_Task_
These entries are to be set down again exactly.

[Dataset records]
++++++++
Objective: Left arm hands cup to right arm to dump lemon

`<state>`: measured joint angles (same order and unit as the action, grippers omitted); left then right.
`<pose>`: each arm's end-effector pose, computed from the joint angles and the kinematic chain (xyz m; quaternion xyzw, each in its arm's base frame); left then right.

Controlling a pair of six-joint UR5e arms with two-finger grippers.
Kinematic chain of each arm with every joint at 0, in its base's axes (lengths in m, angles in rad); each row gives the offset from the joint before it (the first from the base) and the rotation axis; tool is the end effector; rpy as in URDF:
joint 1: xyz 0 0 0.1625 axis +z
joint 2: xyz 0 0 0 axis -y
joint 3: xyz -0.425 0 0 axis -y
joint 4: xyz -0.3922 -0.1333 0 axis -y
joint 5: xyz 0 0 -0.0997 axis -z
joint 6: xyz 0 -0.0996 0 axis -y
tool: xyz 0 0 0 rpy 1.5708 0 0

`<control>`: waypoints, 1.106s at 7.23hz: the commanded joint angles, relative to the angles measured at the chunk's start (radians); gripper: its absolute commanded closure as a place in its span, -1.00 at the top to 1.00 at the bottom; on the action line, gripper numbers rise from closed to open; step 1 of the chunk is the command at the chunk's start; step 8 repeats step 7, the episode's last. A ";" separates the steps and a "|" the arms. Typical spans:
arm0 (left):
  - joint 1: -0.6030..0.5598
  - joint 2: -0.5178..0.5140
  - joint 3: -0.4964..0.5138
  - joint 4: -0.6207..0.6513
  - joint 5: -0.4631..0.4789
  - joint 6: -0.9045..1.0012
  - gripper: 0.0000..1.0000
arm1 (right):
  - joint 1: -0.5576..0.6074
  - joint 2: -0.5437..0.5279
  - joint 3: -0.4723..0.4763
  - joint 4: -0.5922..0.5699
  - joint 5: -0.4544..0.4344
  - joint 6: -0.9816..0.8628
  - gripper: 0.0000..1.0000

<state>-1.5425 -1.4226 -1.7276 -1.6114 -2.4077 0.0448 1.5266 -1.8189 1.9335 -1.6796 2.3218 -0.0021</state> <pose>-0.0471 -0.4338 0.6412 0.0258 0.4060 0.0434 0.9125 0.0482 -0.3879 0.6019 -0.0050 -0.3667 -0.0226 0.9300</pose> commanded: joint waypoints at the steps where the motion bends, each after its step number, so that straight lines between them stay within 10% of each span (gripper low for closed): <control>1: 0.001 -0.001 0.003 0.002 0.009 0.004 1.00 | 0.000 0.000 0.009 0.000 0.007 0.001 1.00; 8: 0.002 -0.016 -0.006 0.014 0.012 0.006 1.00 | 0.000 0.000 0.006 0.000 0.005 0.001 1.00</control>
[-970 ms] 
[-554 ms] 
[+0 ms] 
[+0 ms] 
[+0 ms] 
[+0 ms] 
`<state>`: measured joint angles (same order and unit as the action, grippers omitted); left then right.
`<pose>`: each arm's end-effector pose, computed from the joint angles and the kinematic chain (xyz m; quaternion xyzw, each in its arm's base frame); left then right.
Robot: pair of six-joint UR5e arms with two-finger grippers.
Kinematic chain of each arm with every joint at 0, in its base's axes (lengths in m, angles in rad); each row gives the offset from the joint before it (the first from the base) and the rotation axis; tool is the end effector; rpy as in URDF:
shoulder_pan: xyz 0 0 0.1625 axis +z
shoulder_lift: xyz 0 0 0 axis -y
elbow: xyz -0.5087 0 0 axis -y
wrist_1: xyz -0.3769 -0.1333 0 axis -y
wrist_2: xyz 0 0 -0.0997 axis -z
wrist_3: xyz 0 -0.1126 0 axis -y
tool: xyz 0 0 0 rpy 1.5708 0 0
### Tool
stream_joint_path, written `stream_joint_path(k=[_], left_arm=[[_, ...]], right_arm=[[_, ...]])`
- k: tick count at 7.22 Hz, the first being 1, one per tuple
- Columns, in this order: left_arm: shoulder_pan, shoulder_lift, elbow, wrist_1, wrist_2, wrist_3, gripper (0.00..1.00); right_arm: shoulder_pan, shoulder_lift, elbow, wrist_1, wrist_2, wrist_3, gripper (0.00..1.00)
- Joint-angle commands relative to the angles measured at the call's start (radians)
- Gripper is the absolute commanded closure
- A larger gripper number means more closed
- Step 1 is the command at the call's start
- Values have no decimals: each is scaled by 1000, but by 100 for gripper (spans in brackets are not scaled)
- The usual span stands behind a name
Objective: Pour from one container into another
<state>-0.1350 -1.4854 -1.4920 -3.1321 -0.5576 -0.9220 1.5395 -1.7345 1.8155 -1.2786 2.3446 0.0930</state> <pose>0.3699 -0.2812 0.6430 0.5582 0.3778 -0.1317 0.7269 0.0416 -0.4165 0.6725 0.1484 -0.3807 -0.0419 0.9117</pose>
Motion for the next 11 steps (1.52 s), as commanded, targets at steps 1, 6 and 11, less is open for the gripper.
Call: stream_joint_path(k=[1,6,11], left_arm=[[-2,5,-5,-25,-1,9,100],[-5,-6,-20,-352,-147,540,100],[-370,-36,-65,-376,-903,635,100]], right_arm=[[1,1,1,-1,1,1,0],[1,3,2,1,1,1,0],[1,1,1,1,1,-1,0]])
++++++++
_Task result_
Objective: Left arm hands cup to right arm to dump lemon

`<state>`: measured joint angles (same order and unit as the action, grippers omitted); left then right.
`<pose>`: each arm's end-effector pose, computed from the joint angles and the kinematic chain (xyz m; quaternion xyzw, each in its arm's base frame); left then right.

Controlling a pair of six-joint UR5e arms with two-finger grippers.
Kinematic chain of each arm with every joint at 0, in its base's axes (lengths in m, angles in rad); each row gives the offset from the joint before it (the first from the base) and the rotation axis; tool is the end effector; rpy as in URDF:
joint 1: xyz 0 0 0.1625 axis +z
joint 2: xyz 0 0 0 axis -y
joint 3: xyz -0.425 0 0 axis -y
joint 4: xyz -0.3922 -0.1333 0 axis -y
joint 5: xyz 0 0 -0.0997 axis -z
joint 6: xyz 0 -0.0996 0 axis -y
tool: xyz 0 0 0 rpy 1.5708 0 0

`<control>`: waypoints, 1.106s at 7.23hz: the commanded joint angles, relative to the angles measured at the chunk's start (radians); gripper: its absolute commanded closure as a place in its span, -1.00 at the top to 1.00 at the bottom; on the action line, gripper numbers rise from closed to open; step 1 of the chunk is the command at the chunk's start; step 8 repeats step 7, the episode's last. A ";" separates the steps and a "|" the arms. Typical spans:
arm0 (left):
  - joint 1: -0.6030..0.5598
  - joint 2: -0.5178..0.5140
  - joint 3: -0.4964..0.5138
  - joint 4: -0.6207..0.6513
  - joint 5: -0.4631..0.4789
  - joint 6: -0.9045..1.0012
  - gripper: 0.0000..1.0000
arm1 (right):
  - joint 1: -0.5576..0.6074
  - joint 2: -0.5437..0.5279
  - joint 3: -0.4723..0.4763
  - joint 4: -0.5922..0.5699
  - joint 5: -0.4544..0.4344
  - joint 6: -0.9816..0.8628
  - gripper: 0.0000..1.0000

<state>-1.5425 -1.4226 -1.7276 -1.6114 -2.4077 0.0448 1.5266 -1.8189 1.9335 -1.6796 2.3218 -0.0021</state> <pose>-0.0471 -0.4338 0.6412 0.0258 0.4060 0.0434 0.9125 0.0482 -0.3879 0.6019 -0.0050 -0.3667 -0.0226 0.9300</pose> commanded: joint waypoints at the steps where the motion bends, each after its step number, so that straight lines between them stay within 10% of each span (gripper low for closed): <control>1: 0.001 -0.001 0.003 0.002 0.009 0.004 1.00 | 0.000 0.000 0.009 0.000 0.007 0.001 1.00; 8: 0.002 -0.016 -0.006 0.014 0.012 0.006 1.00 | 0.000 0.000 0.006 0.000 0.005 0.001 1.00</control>
[-970 ms] 
[-554 ms] 
[+0 ms] 
[+0 ms] 
[+0 ms] 
[+0 ms] 
`<state>`: measured joint angles (same order and unit as the action, grippers omitted); left then right.
`<pose>`: each arm's end-effector pose, computed from the joint angles and the kinematic chain (xyz m; quaternion xyzw, each in its arm's base frame); left then right.
Robot: pair of six-joint UR5e arms with two-finger grippers.
Kinematic chain of each arm with every joint at 0, in its base's axes (lengths in m, angles in rad); each row gives the offset from the joint before it (the first from the base) and the rotation axis; tool is the end effector; rpy as in URDF:
shoulder_pan: xyz 0 0 0.1625 axis +z
shoulder_lift: xyz 0 0 0 axis -y
elbow: xyz -0.5087 0 0 axis -y
wrist_1: xyz -0.3769 -0.1333 0 axis -y
wrist_2: xyz 0 0 -0.0997 axis -z
wrist_3: xyz 0 -0.1126 0 axis -y
tool: xyz 0 0 0 rpy 1.5708 0 0
### Tool
stream_joint_path, written `stream_joint_path(k=[_], left_arm=[[_, ...]], right_arm=[[_, ...]])`
- k: tick count at 7.22 Hz, the first being 1, one per tuple
- Columns, in this order: left_arm: shoulder_pan, shoulder_lift, elbow, wrist_1, wrist_2, wrist_3, gripper (0.00..1.00); right_arm: shoulder_pan, shoulder_lift, elbow, wrist_1, wrist_2, wrist_3, gripper (0.00..1.00)
- Joint-angle commands relative to the angles measured at the call's start (radians)
- Gripper is the absolute commanded closure
- A larger gripper number means more closed
- Step 1 is the command at the call's start
- Values have no decimals: each is scaled by 1000, but by 100 for gripper (spans in brackets are not scaled)
- The usual span stands behind a name
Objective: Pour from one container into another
<state>-0.1350 -1.4854 -1.4920 -3.1321 -0.5576 -0.9220 1.5395 -1.7345 1.8155 -1.2786 2.3446 0.0930</state> <pose>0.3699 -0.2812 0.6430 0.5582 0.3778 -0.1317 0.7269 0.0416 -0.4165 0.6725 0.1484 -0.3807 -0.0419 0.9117</pose>
Motion for the next 11 steps (1.52 s), as commanded, targets at steps 1, 6 and 11, less is open for the gripper.
Call: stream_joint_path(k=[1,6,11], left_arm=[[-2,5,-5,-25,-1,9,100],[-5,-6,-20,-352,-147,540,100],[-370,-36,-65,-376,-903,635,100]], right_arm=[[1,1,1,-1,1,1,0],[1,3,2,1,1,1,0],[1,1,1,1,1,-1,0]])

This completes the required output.